De cette épreuve, toutefois, l'Europe des citoyens, à travers le Parlement qui les représente, sort renforcée. En menaçant de censurer la Commission, puis en créant ce Comité des sages qui, pour la première fois, a demandé des comptes à l'exécutif bruxellois, les députés de Strasbourg ont fait accéder à la conscience un « esprit public » européen qui traduirait les sentiments ni europhiles ni europhobes, mais simplement « eurovigilants », des habitants de l'Union.

Dès le début de la réunion du sommet européen de Berlin, les chefs d'État et de gouvernement des Quinze ont désigné à l'unanimité l'ancien président du Conseil italien, Romano Prodi, seul candidat déclaré, au poste de président de la future Commission. Celui-ci demandera l'investiture du Parlement sortant avant de choisir les 19 autres commissaires. Une fois la Commission formée, celle-ci se présentera devant le nouveau Parlement, qui doit être élu en juin, afin d'obtenir sa confiance. Cette désignation apparaît comme un désaveu supplémentaire pour la Commission sortante. Celle-ci n'avait-elle pas affirmé, en avril 1997, que l'Italie, à la tête de laquelle se trouvait alors Romano Prodi, ne pourrait prétendre à entrer dans la zone euro en raison de l'insuffisance de ses résultats ?

Christophe Péry

Romano Prodi

C'est un « provincial » – comme le qualifiaient ses détracteurs italiens – né en août 1939 en Émilie-Romagne et qui est aujourd'hui président de la Commission européenne. L'homme n'en est pas à sa première surprise : Romano Prodi n'avait jamais participé à aucune élection lorsque sa coalition de centre gauche, l'Olivier, a remporté les législatives d'avril 1996 et qu'il est devenu président du Conseil.

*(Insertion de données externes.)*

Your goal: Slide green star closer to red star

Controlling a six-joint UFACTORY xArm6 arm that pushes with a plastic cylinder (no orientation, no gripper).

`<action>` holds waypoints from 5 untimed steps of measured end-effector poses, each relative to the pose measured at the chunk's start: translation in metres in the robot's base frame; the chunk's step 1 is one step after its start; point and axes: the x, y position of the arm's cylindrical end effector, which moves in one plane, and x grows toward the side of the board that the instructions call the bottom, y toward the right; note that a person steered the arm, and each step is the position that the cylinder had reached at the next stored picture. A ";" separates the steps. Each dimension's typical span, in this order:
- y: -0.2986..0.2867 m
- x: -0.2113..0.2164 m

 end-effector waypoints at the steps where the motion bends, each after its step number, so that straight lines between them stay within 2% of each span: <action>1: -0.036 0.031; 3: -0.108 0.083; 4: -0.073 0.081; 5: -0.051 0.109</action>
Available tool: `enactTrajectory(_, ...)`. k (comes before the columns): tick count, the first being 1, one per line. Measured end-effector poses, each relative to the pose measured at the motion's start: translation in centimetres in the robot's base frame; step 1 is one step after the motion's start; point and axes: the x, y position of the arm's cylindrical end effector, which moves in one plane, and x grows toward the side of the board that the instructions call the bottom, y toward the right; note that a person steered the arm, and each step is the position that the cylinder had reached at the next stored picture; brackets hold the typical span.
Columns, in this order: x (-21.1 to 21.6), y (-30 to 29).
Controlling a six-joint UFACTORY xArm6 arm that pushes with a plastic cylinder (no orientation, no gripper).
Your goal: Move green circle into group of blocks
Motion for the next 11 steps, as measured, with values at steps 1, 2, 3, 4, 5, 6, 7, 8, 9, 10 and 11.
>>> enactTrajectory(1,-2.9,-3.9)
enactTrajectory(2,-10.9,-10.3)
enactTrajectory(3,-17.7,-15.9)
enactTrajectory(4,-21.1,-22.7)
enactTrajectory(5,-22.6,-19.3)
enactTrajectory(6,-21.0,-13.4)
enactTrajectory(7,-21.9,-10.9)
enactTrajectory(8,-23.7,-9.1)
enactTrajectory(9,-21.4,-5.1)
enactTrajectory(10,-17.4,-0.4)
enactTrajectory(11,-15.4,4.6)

Il avait déjà été ministre, cinq mois seulement, en 1978-1979, dans le cabinet de Giulio Andreotti, chargé de l'industrie. Cet économiste libéral très pragmatique avait par la suite été nommé à la tête de l'Institut pour la reconstruction industrielle (IRI), où il avait fait preuve de ses talents de gestionnaire. Mais c'est le paysage politique que Prodi, « Il professore », entend bientôt réorganiser. Le voilà donc fédérateur d'une coalition qui rompt avec la traditionnelle « partitocratie » pour donner sa chance à une gauche jusque-là privée d'alternance. Son succès électoral lui permettra d'en obtenir un autre, celui de faire entrer son pays dans la zone euro. La défection de son allié communiste, en octobre 1998, fera tomber son gouvernement avant qu'il ait pu récolter les fruits de ce succès. L'injustice est aujourd'hui réparée.